En République Démocratique du Congo, de 2006 à 2018, cinq candidates se sont présentées pour briguer le poste de président de la République. Jusque là, aucune d'entre elles n'a réussi à s'imposer au scrutin. A quelques mois des prochaines échéances électorales, Desk femme est allé à la rencontre des Kinoises et Kinois qui se sont exprimés sur ce qui serait selon eux les raisons du blocage et les éventuelles corrections à apporter.
« Depuis l’époque coloniale, la RDC a été dirigée par des hommes. Je pense que cela a contribué à la création d’une image selon laquelle un Chef de l’Etat devrait absolument être un homme. Il n’est pas forcément question d’un déficit au niveau des compétences. C’est surtout cette image qui a influencé notre perception de la femme et nos décisions lors du vote », explique Astrid Mpele, commerçante au grand marché de Kinshasa.

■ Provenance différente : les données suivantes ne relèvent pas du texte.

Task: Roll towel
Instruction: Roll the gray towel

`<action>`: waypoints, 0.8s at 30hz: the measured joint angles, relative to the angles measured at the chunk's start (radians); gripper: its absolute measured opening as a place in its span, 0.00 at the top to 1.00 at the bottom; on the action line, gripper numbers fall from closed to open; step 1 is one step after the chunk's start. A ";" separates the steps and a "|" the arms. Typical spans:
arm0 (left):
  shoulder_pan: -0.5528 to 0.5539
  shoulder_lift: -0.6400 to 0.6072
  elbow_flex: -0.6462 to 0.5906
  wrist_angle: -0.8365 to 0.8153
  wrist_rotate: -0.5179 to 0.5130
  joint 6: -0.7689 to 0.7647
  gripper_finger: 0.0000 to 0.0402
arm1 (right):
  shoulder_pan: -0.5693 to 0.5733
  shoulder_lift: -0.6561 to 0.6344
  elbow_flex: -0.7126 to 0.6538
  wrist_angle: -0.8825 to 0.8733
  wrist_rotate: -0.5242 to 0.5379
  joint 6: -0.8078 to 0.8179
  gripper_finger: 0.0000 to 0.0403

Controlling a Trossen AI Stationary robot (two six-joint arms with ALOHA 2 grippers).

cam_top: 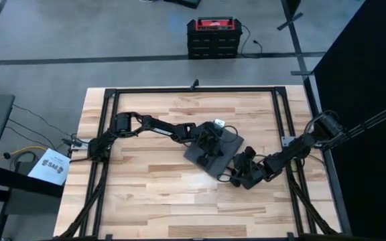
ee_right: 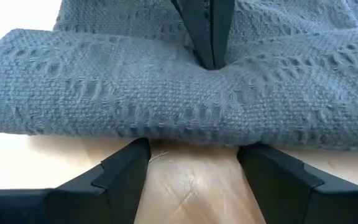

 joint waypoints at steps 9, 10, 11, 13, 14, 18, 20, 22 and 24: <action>-0.004 0.002 -0.001 0.007 -0.021 -0.143 1.00 | -0.060 -0.082 -0.010 -0.018 0.002 -0.158 0.39; -0.005 0.002 -0.001 0.009 -0.024 -0.151 1.00 | -0.068 -0.104 -0.013 -0.027 0.005 -0.188 0.39; -0.007 -0.001 -0.001 0.013 -0.026 -0.159 1.00 | -0.076 -0.123 -0.012 -0.024 0.008 -0.211 0.39; -0.014 -0.004 -0.003 0.017 -0.037 -0.162 1.00 | -0.093 -0.157 -0.009 -0.025 0.009 -0.243 0.39; -0.017 -0.009 -0.003 0.016 -0.048 -0.164 1.00 | -0.104 -0.167 -0.009 -0.029 -0.003 -0.259 0.39; -0.035 -0.047 -0.006 -0.022 -0.112 -0.148 1.00 | -0.139 -0.173 -0.008 -0.017 -0.055 -0.316 0.39; -0.040 -0.072 -0.008 -0.043 -0.140 -0.130 1.00 | -0.156 -0.173 -0.008 -0.012 -0.074 -0.341 0.39; -0.041 -0.101 -0.008 -0.079 -0.162 -0.112 1.00 | -0.168 -0.173 -0.007 -0.002 -0.078 -0.365 0.39; -0.042 -0.129 -0.007 -0.116 -0.185 -0.095 1.00 | -0.177 -0.173 -0.007 0.007 -0.079 -0.385 0.39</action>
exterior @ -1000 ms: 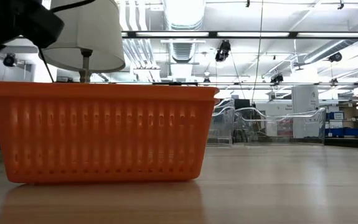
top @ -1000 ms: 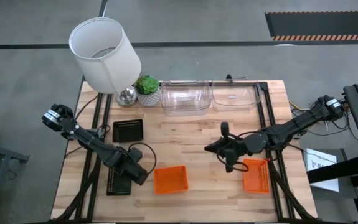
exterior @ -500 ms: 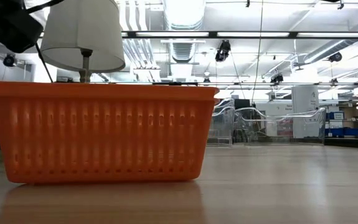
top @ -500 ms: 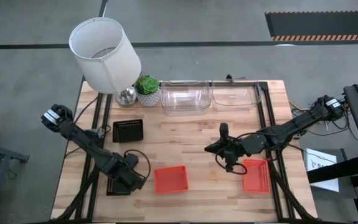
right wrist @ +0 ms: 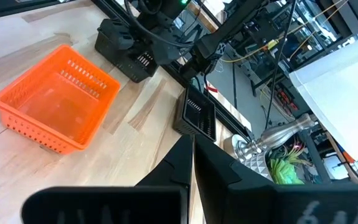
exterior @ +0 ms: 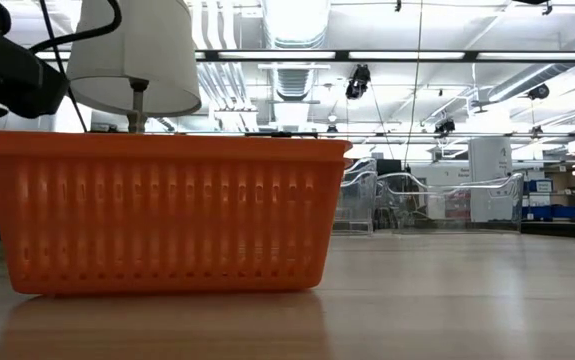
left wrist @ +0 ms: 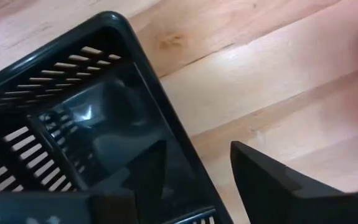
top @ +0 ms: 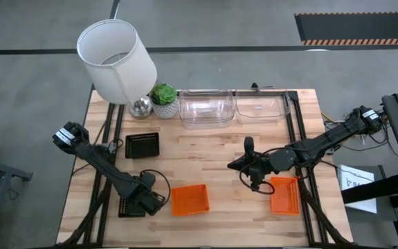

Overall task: Stack baskets by color
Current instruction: Stack the black bin on the stacked black bins

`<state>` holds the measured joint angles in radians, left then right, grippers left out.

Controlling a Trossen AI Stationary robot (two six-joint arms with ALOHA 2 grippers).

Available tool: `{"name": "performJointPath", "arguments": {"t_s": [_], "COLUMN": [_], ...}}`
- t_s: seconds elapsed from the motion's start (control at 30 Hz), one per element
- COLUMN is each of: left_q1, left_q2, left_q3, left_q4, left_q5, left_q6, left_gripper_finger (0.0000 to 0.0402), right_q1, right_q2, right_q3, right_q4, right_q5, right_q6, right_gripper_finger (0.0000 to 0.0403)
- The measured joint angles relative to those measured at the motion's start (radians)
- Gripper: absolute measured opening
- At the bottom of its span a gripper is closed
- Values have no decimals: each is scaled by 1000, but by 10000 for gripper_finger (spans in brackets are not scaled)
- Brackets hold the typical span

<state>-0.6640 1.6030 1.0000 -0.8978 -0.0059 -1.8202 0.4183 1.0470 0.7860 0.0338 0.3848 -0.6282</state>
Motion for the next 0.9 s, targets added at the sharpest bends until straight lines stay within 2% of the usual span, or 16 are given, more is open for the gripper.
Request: {"name": "performJointPath", "arguments": {"t_s": [0.13, 0.37, 0.53, 0.67, 0.77, 0.9], "left_q1": [0, 0, 1, 0, 0, 0], "left_q2": [5, 1, -5, -22, -32, -28], "left_q3": [0, 0, 26, 121, 222, 335], "left_q4": [0, 0, -41, -201, -318, -329], "left_q5": [0, 1, 38, 107, 105, 70], "left_q6": [0, -5, -3, 2, 138, 502], "left_gripper_finger": [119, 13, 3, 1, 0, 0], "right_q1": [0, 0, 0, 0, 0, 0], "right_q2": [0, 0, 0, 0, 0, 0], "right_q3": [0, 0, 0, 0, 0, 0], "right_q4": [0, 0, 0, -4, -13, -51], "right_q5": [0, 0, 0, 0, 0, 0], "right_q6": [0, 5, 6, 12, 12, 16], "right_gripper_finger": [9, 9, 9, 9, 9, 9]}}
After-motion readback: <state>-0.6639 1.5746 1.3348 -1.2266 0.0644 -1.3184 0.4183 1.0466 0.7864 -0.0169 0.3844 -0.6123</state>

Selon les données de la Commission Électorale Nationale Indépendante (CENI-RDC), les femmes forment environ 52% de la population congolaise. S’appuyant sur ces chiffres, Godefroid Mbaya, mécanicien, estime que c'est la « volonté » qui manque aux congolaises pour voter leur semblable.
« Les hommes et les femmes ont étudié dans les mêmes écoles. On peut dire qu’ils ont acquis les mêmes compétences. Au moment de voter, les femmes choisissent de porter un homme à ce niveau de responsabilité. On aimerait bien qu’une femme occupe également ce poste. Mais, les femmes qui forment la plus grande majorité de la population sont-elles prêtes à voter pour une candidate ? Je suppose que c’est une question de volonté», insiste-t-il.
Présidente du parti politique Alliance des élites pour un Congo Nouveau (AeNC), Marie-Josée Ifoku était la toute dernière candidate en lice en 2018. Marinette Bawumbu, cambiste en ville, pense que la campagne électorale a eu de l’influence sur ses résultats. « Si Marie-Josée Ifoku n’a pas été élue, c’est peut-être parce qu’elle n’a pas été forte lors de la campagne électorale. Personnellement, je ne l’ai pas vue sur terrain pendant les périodes de campagne » se souvient Marinette Bawumbu.
Briser les stéréotypes, faire confiance aux mouvements des femmes
Parmi les propositions concernant les prochaines échéances électorales , Andy Mpoyi, Emmanuella Koyagialo et Marinette Bawumbu suggèrent de briser les stéréotypes, un contact permanent avec la population ainsi que de compter sur les efforts des mouvements féminins.
« Il faudra briser les pesanteurs culturelles et sociales qui pèsent sur la femme. En dehors de la présidence de la République, il y a le gouvernorat des provinces, les chefferies, les quartiers qui sont d’office gérés par des hommes. Culturellement, l’homme congolais sait que la femme ne peut pas porter des grandes responsabilités et cela se reflète dans la gestion de la société. C’est cela qu’il faut combattre », suggère Andy Mpoyi, étudiant à l’Institut Supérieur des techniques appliquées (ISTA).
A Marinette Bawumbu d’ajouter, « à l’avenir, si une femme veut être élue, il va falloir qu’elle mobilise déjà les moyens pour sa campagne, qu’elle soit en contact permanent avec les femmes, qui sont nombreuses en RDC, qu’elle parle aux jeunes filles parce que ces dernières veulent avoir des modèles féminins, qu’elle impose sa personnalité. Pour se faire élire en RDC, nous savons qu’il faut entrer en contact avec la population de toutes les couches sociales » a-t-elle soutenu.
Relire : RDC : ce qu’il faut retenir du pourcentage des femmes en politique
Emmanuella Koyagialo qui travaille dans une ONG de défense des droits des femmes renchérit,
« Ces dernières années, les mouvements féminins se sont élevés en RDC. D’ailleurs, dans l’un de ses discours, le président Tshisekedi a émis le vœu qu’une femme prenne les rênes du pays après lui. Les nominations des femmes qui se sont succédées depuis 2019, la prise de conscience de la femme par rapport à ses droits et son rôle, nous amènent à croire que dans les prochaines années, nous auront une Cheffe de l’Etat ».